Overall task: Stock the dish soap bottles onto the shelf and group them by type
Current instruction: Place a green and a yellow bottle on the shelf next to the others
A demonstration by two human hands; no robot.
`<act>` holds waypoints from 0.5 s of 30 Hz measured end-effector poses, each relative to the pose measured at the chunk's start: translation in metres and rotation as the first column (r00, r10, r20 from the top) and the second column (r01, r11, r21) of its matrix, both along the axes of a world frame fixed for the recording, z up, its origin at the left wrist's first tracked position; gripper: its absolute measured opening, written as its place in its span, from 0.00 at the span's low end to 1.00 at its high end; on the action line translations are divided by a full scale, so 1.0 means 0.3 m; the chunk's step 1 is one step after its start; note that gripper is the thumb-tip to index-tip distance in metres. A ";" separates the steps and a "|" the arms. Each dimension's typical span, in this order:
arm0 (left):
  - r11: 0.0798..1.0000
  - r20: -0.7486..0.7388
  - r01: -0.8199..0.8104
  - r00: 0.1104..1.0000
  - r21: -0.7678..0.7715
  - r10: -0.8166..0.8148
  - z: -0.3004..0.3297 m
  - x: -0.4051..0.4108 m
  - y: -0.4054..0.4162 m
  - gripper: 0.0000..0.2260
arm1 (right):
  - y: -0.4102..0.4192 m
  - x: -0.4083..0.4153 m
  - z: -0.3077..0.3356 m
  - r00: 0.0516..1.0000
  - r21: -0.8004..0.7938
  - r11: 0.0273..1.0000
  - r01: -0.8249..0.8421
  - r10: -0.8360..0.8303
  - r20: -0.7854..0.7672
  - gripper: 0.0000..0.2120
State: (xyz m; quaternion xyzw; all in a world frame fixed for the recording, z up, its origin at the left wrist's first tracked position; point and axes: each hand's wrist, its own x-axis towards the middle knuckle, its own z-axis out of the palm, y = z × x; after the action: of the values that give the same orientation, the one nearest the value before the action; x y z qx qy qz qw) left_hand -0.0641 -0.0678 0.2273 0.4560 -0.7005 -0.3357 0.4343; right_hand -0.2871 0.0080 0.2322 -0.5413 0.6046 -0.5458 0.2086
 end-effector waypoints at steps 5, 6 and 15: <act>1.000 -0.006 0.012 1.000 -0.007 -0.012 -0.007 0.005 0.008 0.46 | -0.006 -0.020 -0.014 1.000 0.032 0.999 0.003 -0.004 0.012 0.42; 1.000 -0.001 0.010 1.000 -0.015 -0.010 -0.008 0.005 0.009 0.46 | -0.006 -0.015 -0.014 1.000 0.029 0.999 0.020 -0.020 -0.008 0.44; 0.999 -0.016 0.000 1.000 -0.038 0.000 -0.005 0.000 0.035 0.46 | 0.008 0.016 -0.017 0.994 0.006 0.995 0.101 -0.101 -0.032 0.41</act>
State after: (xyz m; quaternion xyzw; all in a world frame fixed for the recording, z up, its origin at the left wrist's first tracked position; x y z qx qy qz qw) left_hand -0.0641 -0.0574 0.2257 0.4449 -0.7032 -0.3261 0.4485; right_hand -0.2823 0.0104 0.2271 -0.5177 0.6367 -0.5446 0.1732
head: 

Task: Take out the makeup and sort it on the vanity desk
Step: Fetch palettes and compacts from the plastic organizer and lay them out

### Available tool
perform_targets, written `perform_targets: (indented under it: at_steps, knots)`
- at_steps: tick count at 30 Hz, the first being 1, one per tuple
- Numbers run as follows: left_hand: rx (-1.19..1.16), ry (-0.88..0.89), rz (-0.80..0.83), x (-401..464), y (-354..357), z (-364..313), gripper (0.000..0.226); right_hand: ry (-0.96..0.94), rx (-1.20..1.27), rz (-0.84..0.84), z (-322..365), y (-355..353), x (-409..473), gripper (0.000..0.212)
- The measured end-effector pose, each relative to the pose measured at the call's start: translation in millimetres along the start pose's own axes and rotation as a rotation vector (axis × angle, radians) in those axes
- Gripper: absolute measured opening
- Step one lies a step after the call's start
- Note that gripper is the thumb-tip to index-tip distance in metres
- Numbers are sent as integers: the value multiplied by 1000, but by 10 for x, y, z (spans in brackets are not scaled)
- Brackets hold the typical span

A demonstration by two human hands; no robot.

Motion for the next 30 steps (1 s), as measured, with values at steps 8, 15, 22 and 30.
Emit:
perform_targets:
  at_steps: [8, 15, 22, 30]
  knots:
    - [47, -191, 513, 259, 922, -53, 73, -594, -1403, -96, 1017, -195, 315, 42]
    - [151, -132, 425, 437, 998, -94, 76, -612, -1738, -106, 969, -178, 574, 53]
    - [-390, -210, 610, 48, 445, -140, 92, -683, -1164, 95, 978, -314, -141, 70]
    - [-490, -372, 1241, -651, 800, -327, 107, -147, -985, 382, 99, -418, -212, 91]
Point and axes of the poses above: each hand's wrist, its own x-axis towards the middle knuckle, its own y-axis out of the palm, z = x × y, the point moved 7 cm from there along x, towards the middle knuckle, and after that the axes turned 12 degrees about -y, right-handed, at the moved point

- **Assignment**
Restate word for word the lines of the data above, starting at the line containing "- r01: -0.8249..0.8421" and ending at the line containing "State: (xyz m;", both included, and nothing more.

- **Result of the exercise**
  - r01: -0.8249..0.8421
  - r10: -0.8360..0.8303
  - r20: -0.7854..0.7672
  - gripper: 0.0000..0.2120
State: (xyz m; quaternion xyzw; all in a world frame fixed for the recording, z up, its origin at the left wrist's first tracked position; point and axes: each hand's wrist, its own x-axis towards the middle knuckle, its own z-axis out of the palm, y = z × x; after the action: of the values that give the same orientation, the one nearest the value before the action; x y z qx qy qz qw) left_hand -0.0641 -0.0678 0.2273 0.4560 -0.7005 -0.3357 0.4343; right_hand -0.2871 0.0080 0.2322 -0.5413 0.6046 -0.5458 0.2086

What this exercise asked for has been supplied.